They add it is, therefore, important that populations at risk of the effects of drought be identified so that mitigation efforts can be targeted and deployed for maximum effectiveness.

The researchers say while it is relatively easy to identify populations vulnerable to the climate impacts of, for instance, sea-level rise, not enough work has been done to identify populations vulnerable to the effects of drought on food availability and nutrition.

Accordingly, they examined how rainfall extremes have affected nutrition outcomes since 1990. Based on their analysis, the team mapped at-risk populations on a global scale. They outlined areas where droughts would be expected to lead to increased rates of undernutrition, to “assist global policymakers in targeting aid to improve climate resilience for the world’s most vulnerable populations.”

“Many areas, besides those highlighted in our map, would likely see nutritional decreases under severe droughts. And areas shown in this analysis to be vulnerable to moderate drought, like Somalia and the Sahel, would likely see extreme increases in stunting and even famine under severe droughts,” the findings state.

The effect of local rainfall anomalies on height and regions with increased risk of stunting under drought conditions. (Illustration courtesy of Lucy Reading-Ikkanda)

The researchers also found that several factors can make children resilient to droughts, such as good governance, nutritionally diverse crops/agricultural systems, higher levels of imports per capita, overall crop production, and irrigation.

They say investing in these aspects of food systems is expected to pay significant dividends in increasing climate resilience. 

“By assessing all of these factors quantitatively, we were able to identify the places that were the most vulnerable to drought.

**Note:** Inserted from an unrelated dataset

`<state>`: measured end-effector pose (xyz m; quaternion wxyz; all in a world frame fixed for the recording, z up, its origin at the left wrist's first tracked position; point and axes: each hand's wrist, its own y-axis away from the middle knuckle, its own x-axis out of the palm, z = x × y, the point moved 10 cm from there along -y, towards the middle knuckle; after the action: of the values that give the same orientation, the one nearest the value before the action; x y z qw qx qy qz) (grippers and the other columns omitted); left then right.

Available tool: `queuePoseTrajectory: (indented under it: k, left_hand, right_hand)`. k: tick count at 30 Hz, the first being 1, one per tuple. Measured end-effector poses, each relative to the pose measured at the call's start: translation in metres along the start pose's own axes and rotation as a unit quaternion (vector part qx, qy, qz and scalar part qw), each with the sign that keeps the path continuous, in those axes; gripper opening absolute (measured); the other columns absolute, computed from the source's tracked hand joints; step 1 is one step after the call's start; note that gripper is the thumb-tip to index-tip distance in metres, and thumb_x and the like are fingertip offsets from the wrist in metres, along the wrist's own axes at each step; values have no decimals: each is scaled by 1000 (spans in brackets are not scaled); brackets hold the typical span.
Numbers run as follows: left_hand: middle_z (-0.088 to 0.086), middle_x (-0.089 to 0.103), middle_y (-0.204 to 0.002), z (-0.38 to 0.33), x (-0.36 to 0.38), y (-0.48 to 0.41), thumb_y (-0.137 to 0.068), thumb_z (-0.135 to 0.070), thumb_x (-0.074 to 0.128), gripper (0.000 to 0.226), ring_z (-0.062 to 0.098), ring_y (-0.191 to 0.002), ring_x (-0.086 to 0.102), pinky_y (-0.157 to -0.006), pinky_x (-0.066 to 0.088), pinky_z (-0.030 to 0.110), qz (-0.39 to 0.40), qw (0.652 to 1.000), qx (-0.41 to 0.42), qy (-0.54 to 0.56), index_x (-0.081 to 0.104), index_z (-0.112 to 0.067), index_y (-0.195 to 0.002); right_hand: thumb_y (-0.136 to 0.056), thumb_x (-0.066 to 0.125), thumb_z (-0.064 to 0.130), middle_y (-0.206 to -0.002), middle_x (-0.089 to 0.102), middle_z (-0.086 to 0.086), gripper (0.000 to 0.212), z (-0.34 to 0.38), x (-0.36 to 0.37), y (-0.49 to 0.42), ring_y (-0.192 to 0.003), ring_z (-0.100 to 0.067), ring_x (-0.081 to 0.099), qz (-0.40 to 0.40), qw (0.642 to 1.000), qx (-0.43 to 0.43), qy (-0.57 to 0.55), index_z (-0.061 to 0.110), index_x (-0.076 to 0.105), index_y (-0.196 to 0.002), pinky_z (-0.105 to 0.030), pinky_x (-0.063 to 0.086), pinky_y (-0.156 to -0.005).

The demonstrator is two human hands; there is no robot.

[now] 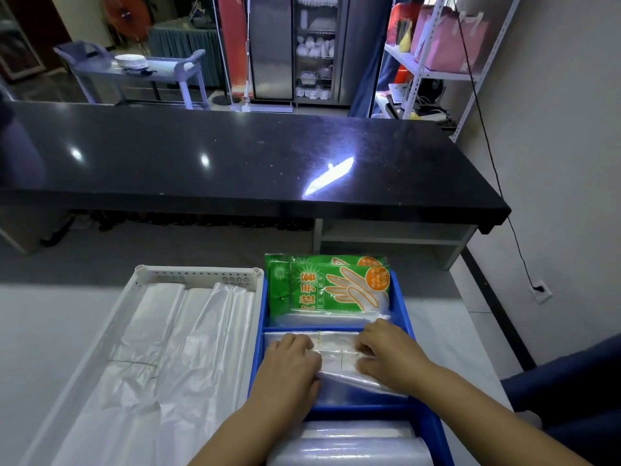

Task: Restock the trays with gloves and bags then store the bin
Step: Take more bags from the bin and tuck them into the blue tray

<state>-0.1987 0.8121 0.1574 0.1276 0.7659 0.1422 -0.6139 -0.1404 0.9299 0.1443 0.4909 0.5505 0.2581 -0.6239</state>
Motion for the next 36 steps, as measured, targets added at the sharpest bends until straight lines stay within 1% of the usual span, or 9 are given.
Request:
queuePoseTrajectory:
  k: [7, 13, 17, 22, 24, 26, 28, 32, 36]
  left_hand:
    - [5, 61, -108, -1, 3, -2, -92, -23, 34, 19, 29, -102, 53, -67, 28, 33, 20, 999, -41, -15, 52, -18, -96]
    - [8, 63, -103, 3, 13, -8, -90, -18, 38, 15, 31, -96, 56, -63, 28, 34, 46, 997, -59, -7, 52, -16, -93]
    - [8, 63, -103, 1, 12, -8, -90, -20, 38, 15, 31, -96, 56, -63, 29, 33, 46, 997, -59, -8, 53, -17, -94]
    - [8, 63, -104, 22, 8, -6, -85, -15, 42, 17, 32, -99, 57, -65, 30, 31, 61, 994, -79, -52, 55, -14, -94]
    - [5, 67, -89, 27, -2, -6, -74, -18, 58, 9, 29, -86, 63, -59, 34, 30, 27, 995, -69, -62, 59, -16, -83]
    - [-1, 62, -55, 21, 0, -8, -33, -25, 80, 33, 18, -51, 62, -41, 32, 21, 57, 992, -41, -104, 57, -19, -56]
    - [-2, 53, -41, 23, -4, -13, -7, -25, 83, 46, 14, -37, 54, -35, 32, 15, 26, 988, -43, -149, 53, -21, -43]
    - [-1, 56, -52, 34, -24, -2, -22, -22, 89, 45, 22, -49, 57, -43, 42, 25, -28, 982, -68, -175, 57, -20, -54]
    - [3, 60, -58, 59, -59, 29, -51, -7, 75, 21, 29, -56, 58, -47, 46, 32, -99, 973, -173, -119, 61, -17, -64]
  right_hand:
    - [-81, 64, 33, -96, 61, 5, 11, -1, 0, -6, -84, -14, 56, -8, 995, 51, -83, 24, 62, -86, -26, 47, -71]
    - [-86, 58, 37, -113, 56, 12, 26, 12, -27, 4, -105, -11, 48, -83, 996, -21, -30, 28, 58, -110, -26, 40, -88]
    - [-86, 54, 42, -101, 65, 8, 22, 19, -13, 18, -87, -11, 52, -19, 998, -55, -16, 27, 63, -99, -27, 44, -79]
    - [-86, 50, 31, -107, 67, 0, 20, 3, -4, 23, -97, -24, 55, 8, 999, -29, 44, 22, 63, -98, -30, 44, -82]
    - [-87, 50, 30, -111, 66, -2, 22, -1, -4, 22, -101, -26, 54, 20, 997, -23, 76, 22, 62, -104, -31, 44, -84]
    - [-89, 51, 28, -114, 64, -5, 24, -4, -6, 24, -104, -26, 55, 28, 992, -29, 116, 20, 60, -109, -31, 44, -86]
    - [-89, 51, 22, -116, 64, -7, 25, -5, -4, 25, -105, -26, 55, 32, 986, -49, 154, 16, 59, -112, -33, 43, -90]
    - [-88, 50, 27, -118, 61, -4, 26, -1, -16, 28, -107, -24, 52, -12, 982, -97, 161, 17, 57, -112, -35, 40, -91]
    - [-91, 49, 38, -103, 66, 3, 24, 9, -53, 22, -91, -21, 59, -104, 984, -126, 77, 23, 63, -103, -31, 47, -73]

The most drought vulnerable children are in arid areas with weak governments and little international trade, such as Chad, Sudan, Eritrea, South Sudan, Somalia, and Yemen,” says the team

They further say, “In addition to these hotspots of drought vulnerability, other areas with some vulnerability included other countries throughout Africa, Central Asia, and the Middle East, as well as Papua New Guinea, North Korea, and Haiti.”

According to the researchers, one of the most interesting findings of the study is that nutritionally diverse cropping systems can provide a lot of resilience.

“Our results indicate that to build climate-resilient nutrition systems, policymakers at the national level should focus on effective governance and trade, while local interventions should focus on increasing the nutritional diversity of agricultural systems as well as restoring degraded and bare land. Our results further indicate that increasing crop yields in vulnerable countries can improve drought resilience, while climate change may exacerbate vulnerability by raising temperatures and lowering rainfall averages,” they say. 

The findings could help global actors like the UN Food and Agriculture Organization or the WHO to get a sense of where to target aid and where populations expected to be the most vulnerable to droughts are situated.

The factors that create resilience can also be useful to development practitioners and NGOs working in drought-vulnerable countries, in terms of highlighting the benefits of advocating for and implementing nutritionally diverse farming systems as a way to improve drought resilience, says the team.

“As climate change makes droughts more commonplace and more severe, these results will aid policymakers by highlighting which areas are most vulnerable as well as which factors contribute the most to creating resilient food systems,” says the study.